Concretely, algorithms in MIR have natural upper bounds in performance due to the quality of human annotations, including the lack of an agreed methodology for gathering these annotations and the degree of subjectivity in the annotation process. Given this subjective nature of the perception of emotions, low agreement will lead to limited performance and poor generalization to new data.

2 Related work

In this study we focus on the perception of emotions in music, which requires a brief conceptualization of the logical progression in which a "musical communication" is achieved from the musician to the listener. This process begins with the expression of an emotion by the performer or composer, which can be perceived by a listener and perhaps arouse a particular emotion. The listener can then regard the music as aesthetically valuable and finally like it [11]. However, this single-channel perspective is debatable, since perception and induction of emotions can operate in parallel (i.e., happy music can induce melancholy or sad music can induce excitement). Perception refers to the emotion that a listener identifies when listening to music, which can be different to the emotion the musician intended to express/convey and the emotion aroused/induced. The reason to focus on the perception of emotions is mainly twofold: it is relatively less influenced by situational factors of listening (environment, mood, etc.) [22], and listeners are generally consistent in their ratings of the emotional expression of music [11, 10, 9]. Additionally, certain musical features can be associated to particular emotions (e.g., happiness: fast mean tempo, small tempo variability, bright timbre, sharp duration contrasts, sadness: slow mean tempo, legato articulation, low sound level, dull timbre, slow vibrato, fear: staccato articulation, very low sound level, large sound level variability, large timing variations, etc.). The relation between features and the expression of emotion has been widely researched in the literature [11, 10].

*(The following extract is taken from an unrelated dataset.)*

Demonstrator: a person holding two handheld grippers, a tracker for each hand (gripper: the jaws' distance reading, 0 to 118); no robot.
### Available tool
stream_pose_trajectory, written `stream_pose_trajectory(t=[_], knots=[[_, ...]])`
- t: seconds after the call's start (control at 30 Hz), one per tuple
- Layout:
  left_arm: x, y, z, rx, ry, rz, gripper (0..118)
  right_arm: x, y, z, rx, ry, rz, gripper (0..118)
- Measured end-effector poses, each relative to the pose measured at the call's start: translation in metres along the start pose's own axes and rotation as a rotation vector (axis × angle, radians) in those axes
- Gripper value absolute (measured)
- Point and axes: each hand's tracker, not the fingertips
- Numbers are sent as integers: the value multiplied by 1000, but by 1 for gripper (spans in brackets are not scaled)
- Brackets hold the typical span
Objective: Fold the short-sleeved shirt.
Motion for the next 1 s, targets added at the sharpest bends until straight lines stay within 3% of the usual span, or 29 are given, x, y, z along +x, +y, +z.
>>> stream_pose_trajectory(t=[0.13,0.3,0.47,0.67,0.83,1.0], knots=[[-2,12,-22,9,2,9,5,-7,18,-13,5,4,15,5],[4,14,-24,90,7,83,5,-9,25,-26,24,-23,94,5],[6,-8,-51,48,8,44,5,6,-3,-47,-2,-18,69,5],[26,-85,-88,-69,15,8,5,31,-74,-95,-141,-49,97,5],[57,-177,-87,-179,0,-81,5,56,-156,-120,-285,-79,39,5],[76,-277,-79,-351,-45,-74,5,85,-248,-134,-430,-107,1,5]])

Certain attributes and characteristics of emotion are important to continue formalizing the definition of emotions: 1) emotions appear to vary their intensity (e.g., irritation - rage), 2) emotions appear to involve distinct qualitative feelings (e.g., feeling of being afraid - nostalgic), 3) some pairs of emotions appear more similar than others (e.g., joy and contentment versus joy and disgust, and 4) some emotions appear to have opposites (e.g., happiness - sadness, love - hate, calm - worry) [10]. These attributes have led to the definition of two different dominant views or approaches for emotion representation [23]:

  • Categorical approach: emotions are represented as categories, distinct from each other - such as happiness, sadness, anger, surprise, and fear. Hevner wrote a seminal paper on finding and grouping 66 adjectives into 8 groups of emotions [8]. Ekman defined a set of basic emotions in terms of human goal-relevant events that occurred during evolution [4]. The discrete categories of emotions can also be regarded as colors: there are different shades of sadness, but there is an abrupt change from one category (sad - blue) to another (angry - red) [11]. In this case, major drawbacks are: 1) the number of primary emotion categories results too small compared to the richness of music emotion perceived by humans (i.e., poor resolution) and 2) the high ambiguity of using language to describe rich human emotions [22].

  • Dimensional approach: emotions are conceptualized based on their positions on a small number of dimensions; mainly valence and arousal. Russell popularized the two-dimensional circumplex model, where the valence dimension describes the pleasantness or positiveness of the emotion and arousal describes the activation or energy (i.e., happiness would have positive arousal and valence) [16]. However, the major drawback is that categories are not mutually exclusive and tend to overlap (i.e., rage-anger), making the mapping of categories on the dimensional space vague and unreliable [22].

In theory, certain categories of emotions could be directly mapped from a categorical to a dimensional approach [11]. However this mapping is not necessarily straightforward, when trying to map emotions such as nostalgia or transcendence. Although both approaches offer several variations and advantages over each other, some researchers in the field of psychology have chosen categorical models over dimensional models [11]. The main reasons for this are: 1) categories are needed to capture and do justice to complex human emotions experienced and perceived by listeners (i.e., complex emotions such as nostalgia, awe, and transcendence cannot be reduced to a deterministic value on VA dimensional space), and 2) emotions tend to show discreteness and boundaries between them (e.g., content - happy), rather than continuity when tested [13].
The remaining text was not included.